Your answer should contain only the lines from the top of the data below down through the one with "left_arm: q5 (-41", transcribed exactly and without pictures; please include nothing more.

[Start of section]

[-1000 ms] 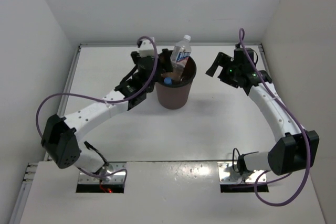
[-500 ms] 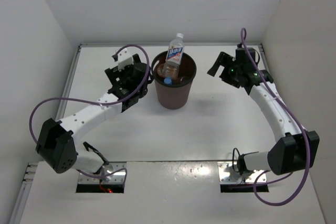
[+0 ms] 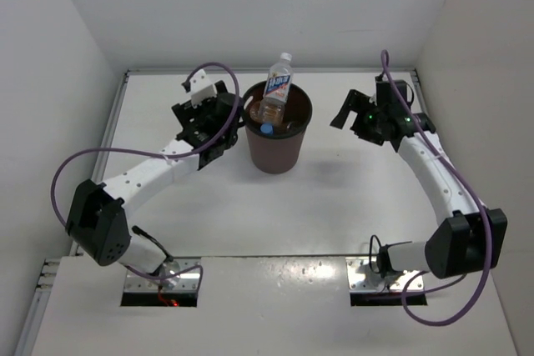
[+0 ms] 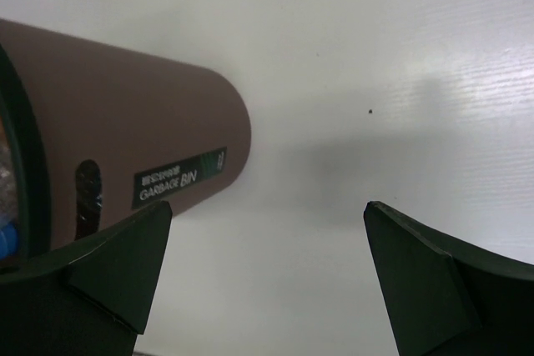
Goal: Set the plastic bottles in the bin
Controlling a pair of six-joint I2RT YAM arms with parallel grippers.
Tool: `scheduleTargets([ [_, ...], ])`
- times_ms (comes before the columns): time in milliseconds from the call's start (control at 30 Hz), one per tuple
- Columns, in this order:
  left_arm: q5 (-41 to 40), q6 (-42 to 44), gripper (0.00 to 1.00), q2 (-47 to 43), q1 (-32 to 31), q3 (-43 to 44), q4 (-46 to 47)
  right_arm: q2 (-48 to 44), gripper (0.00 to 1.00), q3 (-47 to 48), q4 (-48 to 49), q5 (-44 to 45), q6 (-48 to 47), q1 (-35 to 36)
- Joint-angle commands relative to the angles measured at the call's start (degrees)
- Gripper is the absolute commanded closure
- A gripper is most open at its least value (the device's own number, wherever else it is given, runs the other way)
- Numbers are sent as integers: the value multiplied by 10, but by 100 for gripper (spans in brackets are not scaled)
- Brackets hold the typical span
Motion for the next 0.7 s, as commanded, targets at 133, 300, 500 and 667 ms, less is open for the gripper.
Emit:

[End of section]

• _REPLY_:
[-1000 ms] 
[-500 ms] 
[+0 ms] 
[+0 ms] 
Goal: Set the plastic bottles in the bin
Controlling a pair of six-joint I2RT YAM arms with parallel grippers.
Tool: `scheduleTargets([ [_, ...], ])`
- times_ms (comes before the columns): time in milliseconds from the call's start (control at 30 Hz), one per tuple
- Columns, in this order:
  left_arm: q5 (-41 to 40), q6 (-42 to 44), gripper (0.00 to 1.00), q2 (-47 to 43), q1 (-32 to 31), q3 (-43 to 44), q4 (-46 to 47)

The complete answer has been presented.